Much of that reticence, he said, can shift with simply taking the time to educate yourself: “So much of the world hinges on a gender binary.”
Radcliffe’s remarks come as “Harry Potter” author J.K. Rowling is once again sparking controversy for incendiary remarks on the transgender community. In a new podcast, “The Witch Trials of J.K. Rowling,” she describes the trans rights movement as “being illiberal in its methods and questionable in its ideas,” adding: “I believe, absolutely, that there is something dangerous about this movement and that it must be challenged.”
Though Radcliffe has credited Rowling with being “unquestionably responsible for the course” of his career by creating the character of Harry Potter, he’s nonetheless distanced himself from the author’s transphobic views on more than one occasion. Prior to “Sharing Space,” he’s had a working relationship with The Trevor Project, an advocacy group dedicated to helping at-risk LGBTQ+ youth, for more than a decade.
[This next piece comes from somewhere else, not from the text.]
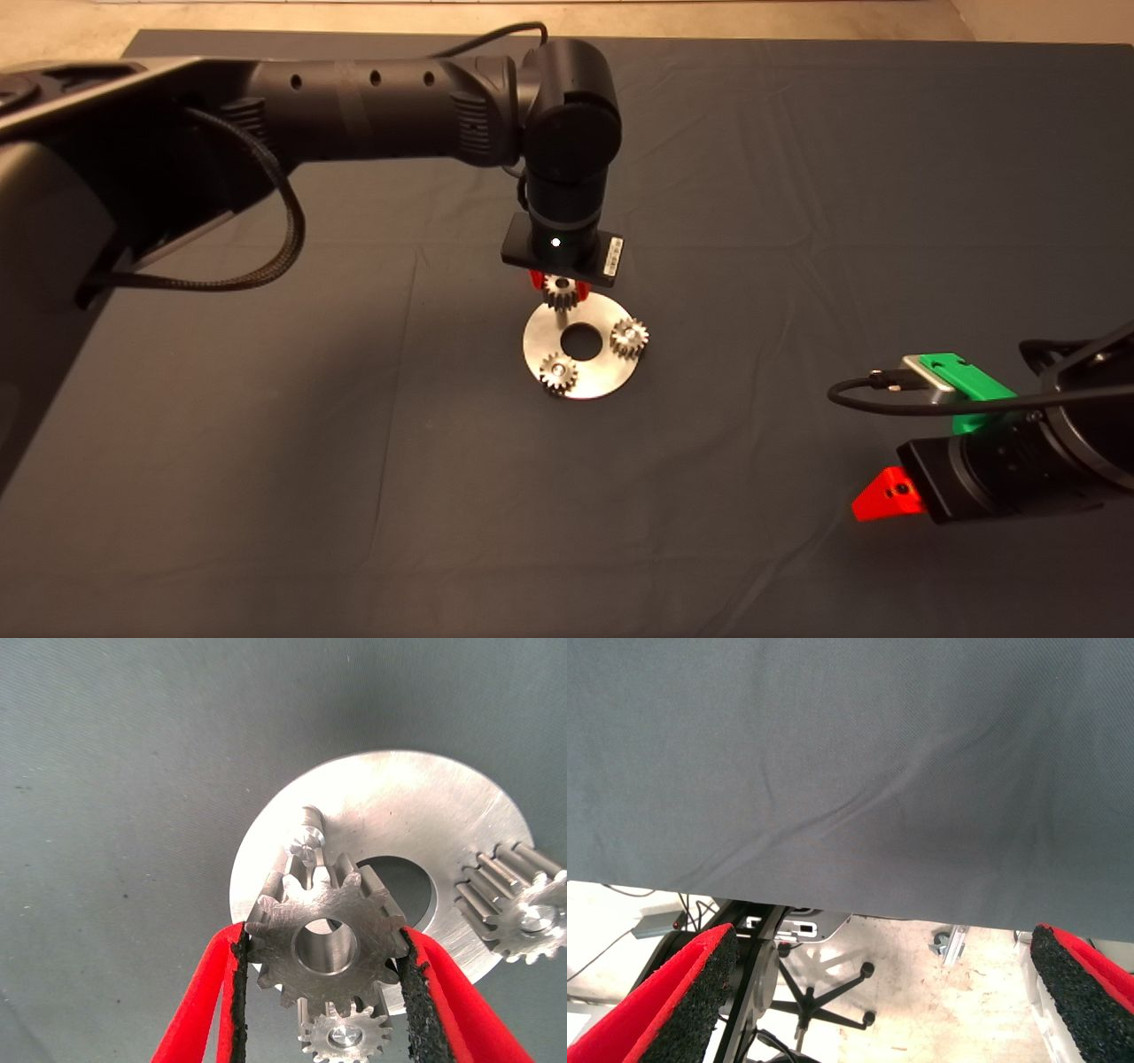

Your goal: Install three planetary gears onto the carrier pins

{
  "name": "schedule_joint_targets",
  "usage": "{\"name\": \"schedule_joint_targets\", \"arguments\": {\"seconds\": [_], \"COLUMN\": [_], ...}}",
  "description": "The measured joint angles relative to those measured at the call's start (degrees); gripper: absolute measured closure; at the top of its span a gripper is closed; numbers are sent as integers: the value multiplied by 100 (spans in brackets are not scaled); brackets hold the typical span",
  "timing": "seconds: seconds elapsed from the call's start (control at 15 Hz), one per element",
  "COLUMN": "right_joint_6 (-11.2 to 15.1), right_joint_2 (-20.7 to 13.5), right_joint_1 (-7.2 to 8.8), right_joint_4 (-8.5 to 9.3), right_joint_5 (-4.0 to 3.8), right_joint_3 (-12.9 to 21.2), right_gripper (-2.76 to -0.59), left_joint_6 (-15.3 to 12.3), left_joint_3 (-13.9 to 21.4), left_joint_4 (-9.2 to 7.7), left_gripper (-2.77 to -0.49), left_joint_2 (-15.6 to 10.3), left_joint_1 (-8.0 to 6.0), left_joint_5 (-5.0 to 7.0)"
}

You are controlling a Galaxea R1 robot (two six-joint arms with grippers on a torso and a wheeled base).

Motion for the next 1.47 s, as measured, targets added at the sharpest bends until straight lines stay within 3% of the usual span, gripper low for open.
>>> {"name": "schedule_joint_targets", "arguments": {"seconds": [0.47, 0.87, 1.13, 1.47], "right_joint_6": [-22, -26, -30, -39], "right_joint_2": [2, 0, -1, -1], "right_joint_1": [-12, -76, -76, -80], "right_joint_4": [2, 2, 2, 2], "right_joint_5": [2, 0, 2, 2], "right_joint_3": [0, 0, 0, 0], "right_gripper": [-247, -247, -247, -247], "left_joint_6": [139, 206, 229, 363], "left_joint_3": [-61, -61, -61, -61], "left_joint_4": [83, 372, 576, 668], "left_gripper": [-93, -92, -91, -91], "left_joint_2": [0, 2, 0, 2], "left_joint_1": [16, 155, 157, 188], "left_joint_5": [0, 4, 1, 1]}}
“The reason I was felt very, very much as though I needed to say something when I did was that, particularly since finishing ‘Potter,’ I’ve met so many queer and trans kids and young people who had a huge amount of identification with Potter on that,” the actor told IndieWire last year when asked about his decision to speak out against Rowling’s comments. “And so seeing them hurt on that day, I was like, I wanted them to know that not everybody in the franchise felt that way. And that was really important.”